● Exercise description
Output each line of the listing that follows, with every character kept as it is.

● Provided data

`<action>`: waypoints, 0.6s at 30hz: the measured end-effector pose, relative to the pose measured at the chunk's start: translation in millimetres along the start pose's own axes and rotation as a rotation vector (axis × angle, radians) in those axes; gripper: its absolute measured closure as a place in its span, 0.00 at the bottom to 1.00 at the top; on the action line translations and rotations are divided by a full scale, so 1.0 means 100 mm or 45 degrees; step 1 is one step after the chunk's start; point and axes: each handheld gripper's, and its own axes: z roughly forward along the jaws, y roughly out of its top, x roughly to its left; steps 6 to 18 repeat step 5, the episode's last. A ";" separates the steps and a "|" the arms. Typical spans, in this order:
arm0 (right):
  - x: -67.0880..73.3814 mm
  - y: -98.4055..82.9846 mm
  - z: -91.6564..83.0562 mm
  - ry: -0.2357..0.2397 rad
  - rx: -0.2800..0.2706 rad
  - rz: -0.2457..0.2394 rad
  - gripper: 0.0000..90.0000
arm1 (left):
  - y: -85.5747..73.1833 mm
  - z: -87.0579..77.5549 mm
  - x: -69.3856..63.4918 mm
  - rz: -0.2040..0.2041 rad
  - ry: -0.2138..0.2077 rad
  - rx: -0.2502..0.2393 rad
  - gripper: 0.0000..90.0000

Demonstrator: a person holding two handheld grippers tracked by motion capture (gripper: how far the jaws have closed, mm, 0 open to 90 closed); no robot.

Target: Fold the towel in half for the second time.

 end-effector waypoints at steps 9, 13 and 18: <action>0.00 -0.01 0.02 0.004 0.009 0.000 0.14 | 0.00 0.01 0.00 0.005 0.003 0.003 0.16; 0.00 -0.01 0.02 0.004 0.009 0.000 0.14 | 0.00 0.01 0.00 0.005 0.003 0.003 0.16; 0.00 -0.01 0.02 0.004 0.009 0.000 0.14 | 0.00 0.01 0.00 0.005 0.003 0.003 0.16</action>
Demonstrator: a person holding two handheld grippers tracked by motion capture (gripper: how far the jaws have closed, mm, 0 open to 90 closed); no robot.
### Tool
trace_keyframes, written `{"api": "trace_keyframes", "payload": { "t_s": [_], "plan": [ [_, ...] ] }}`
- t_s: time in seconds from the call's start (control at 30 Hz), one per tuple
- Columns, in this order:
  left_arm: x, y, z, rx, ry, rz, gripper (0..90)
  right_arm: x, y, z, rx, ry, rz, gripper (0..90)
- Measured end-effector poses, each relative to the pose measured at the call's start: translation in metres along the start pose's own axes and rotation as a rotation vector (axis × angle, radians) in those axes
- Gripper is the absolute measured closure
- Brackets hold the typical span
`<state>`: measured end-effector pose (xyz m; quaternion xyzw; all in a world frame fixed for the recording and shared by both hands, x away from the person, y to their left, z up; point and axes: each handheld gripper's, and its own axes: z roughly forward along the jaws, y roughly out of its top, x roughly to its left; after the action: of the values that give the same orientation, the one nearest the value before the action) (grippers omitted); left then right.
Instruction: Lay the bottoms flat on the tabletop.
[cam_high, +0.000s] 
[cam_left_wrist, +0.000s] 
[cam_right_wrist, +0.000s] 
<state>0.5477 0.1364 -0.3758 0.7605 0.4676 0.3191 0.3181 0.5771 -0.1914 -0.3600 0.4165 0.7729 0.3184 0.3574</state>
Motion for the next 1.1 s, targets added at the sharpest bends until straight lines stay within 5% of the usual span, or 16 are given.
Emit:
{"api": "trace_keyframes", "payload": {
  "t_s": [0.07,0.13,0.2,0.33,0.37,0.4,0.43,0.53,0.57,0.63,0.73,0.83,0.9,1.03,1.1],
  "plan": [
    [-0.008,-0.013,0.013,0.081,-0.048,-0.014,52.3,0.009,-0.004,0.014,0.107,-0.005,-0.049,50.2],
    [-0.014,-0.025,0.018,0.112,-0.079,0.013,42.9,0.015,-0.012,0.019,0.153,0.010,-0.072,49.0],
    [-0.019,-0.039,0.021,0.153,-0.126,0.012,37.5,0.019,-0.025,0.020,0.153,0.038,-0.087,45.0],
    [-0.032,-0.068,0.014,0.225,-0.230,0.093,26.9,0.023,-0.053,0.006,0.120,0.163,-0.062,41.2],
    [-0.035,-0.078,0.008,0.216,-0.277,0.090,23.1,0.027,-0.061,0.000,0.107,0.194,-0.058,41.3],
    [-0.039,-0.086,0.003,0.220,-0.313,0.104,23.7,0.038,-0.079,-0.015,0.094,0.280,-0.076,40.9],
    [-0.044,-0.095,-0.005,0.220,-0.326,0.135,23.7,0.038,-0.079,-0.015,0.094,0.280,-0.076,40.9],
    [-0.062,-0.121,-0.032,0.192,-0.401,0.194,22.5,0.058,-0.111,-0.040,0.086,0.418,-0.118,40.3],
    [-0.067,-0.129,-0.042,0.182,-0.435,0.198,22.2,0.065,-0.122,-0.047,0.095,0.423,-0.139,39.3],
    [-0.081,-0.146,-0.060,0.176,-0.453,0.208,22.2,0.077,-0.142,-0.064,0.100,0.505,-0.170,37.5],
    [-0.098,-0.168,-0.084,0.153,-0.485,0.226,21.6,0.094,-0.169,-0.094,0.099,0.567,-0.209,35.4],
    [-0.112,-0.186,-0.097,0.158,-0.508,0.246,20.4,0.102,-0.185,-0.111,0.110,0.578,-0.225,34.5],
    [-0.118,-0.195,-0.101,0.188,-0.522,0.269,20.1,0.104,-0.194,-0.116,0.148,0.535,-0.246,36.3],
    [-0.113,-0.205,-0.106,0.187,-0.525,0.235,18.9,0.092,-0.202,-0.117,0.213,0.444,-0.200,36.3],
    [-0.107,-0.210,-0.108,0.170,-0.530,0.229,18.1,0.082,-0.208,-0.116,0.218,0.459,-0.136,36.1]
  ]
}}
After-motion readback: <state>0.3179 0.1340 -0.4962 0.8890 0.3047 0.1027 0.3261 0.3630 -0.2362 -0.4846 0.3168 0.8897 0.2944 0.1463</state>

● Answer area
`<action>`: waypoints, 0.6s at 30hz: the measured end-effector pose, relative to the pose measured at the chunk's start: translation in millimetres along the start pose's own axes and rotation as a rotation vector (axis × angle, radians) in those axes; gripper: its absolute measured closure as a place in its span, 0.00 at the bottom to 1.00 at the top; on the action line translations and rotations are divided by a full scale, so 1.0 means 100 mm or 45 degrees; step 1 is one step after the chunk's start; point and axes: each handheld gripper's, and its own axes: z roughly forward along the jaws, y roughly out of its top, x roughly to its left; steps 6 to 18 repeat step 5, the episode's last. A ";" separates the steps and a "|" the arms. Typical spans, in this order:
arm0 (right):
  - x: -67.0880..73.3814 mm
  - y: -98.4055..82.9846 mm
  - z: -91.6564..83.0562 mm
  - ry: -0.2357..0.2397 rad
  - rx: -0.2800..0.2706 rad
  - rz: -0.2457..0.2394 rad
  - gripper: 0.0000..90.0000
arm1 (left):
  - y: -85.5747..73.1833 mm
  - z: -87.0579..77.5549 mm
  - x: -69.3856..63.4918 mm
  - rz: -0.2040..0.2041 rad
  - ry: -0.2138..0.2077 rad
  - rx: -0.2502..0.2393 rad
  - gripper: 0.0000..90.0000

Demonstrator: a person holding two handheld grippers tracked by motion capture (gripper: how far the jaws have closed, mm, 0 open to 90 closed); no robot.

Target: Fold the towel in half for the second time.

 end-effector waypoints at steps 9, 13 and 18: <action>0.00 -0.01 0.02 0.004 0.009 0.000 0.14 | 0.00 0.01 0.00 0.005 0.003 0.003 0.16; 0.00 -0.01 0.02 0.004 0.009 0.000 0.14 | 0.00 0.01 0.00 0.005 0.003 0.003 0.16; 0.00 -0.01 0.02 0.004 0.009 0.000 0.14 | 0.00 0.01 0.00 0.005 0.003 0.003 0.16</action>
Demonstrator: a person holding two handheld grippers tracked by motion capture (gripper: how far the jaws have closed, mm, 0 open to 90 closed); no robot.
### Tool
trace_keyframes, written `{"api": "trace_keyframes", "payload": { "t_s": [_], "plan": [ [_, ...] ] }}`
- t_s: time in seconds from the call's start (control at 30 Hz), one per tuple
- Columns, in this order:
  left_arm: x, y, z, rx, ry, rz, gripper (0..90)
  right_arm: x, y, z, rx, ry, rz, gripper (0..90)
- Measured end-effector poses, each relative to the pose measured at the call's start: translation in metres along the start pose's own axes and rotation as a rotation vector (axis × angle, radians) in those axes
- Gripper is the absolute measured closure
- Brackets hold the typical span
`<state>`: measured end-effector pose (xyz m; quaternion xyzw; all in a world frame fixed for the recording and shared by both hands, x away from the person, y to their left, z up; point and axes: each handheld gripper's, and its own axes: z roughly forward along the jaws, y roughly out of its top, x roughly to its left; after the action: of the values that give the same orientation, the one nearest the value before the action) (grippers omitted); left then right.
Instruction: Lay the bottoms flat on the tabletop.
[cam_high, +0.000s] 
[cam_left_wrist, +0.000s] 
[cam_right_wrist, +0.000s] 
<state>0.5477 0.1364 -0.3758 0.7605 0.4676 0.3191 0.3181 0.5771 -0.1914 -0.3600 0.4165 0.7729 0.3184 0.3574</state>
Motion for the next 1.1 s, targets added at the sharpest bends until straight lines stay within 5% of the usual span, or 16 are given.
Emit:
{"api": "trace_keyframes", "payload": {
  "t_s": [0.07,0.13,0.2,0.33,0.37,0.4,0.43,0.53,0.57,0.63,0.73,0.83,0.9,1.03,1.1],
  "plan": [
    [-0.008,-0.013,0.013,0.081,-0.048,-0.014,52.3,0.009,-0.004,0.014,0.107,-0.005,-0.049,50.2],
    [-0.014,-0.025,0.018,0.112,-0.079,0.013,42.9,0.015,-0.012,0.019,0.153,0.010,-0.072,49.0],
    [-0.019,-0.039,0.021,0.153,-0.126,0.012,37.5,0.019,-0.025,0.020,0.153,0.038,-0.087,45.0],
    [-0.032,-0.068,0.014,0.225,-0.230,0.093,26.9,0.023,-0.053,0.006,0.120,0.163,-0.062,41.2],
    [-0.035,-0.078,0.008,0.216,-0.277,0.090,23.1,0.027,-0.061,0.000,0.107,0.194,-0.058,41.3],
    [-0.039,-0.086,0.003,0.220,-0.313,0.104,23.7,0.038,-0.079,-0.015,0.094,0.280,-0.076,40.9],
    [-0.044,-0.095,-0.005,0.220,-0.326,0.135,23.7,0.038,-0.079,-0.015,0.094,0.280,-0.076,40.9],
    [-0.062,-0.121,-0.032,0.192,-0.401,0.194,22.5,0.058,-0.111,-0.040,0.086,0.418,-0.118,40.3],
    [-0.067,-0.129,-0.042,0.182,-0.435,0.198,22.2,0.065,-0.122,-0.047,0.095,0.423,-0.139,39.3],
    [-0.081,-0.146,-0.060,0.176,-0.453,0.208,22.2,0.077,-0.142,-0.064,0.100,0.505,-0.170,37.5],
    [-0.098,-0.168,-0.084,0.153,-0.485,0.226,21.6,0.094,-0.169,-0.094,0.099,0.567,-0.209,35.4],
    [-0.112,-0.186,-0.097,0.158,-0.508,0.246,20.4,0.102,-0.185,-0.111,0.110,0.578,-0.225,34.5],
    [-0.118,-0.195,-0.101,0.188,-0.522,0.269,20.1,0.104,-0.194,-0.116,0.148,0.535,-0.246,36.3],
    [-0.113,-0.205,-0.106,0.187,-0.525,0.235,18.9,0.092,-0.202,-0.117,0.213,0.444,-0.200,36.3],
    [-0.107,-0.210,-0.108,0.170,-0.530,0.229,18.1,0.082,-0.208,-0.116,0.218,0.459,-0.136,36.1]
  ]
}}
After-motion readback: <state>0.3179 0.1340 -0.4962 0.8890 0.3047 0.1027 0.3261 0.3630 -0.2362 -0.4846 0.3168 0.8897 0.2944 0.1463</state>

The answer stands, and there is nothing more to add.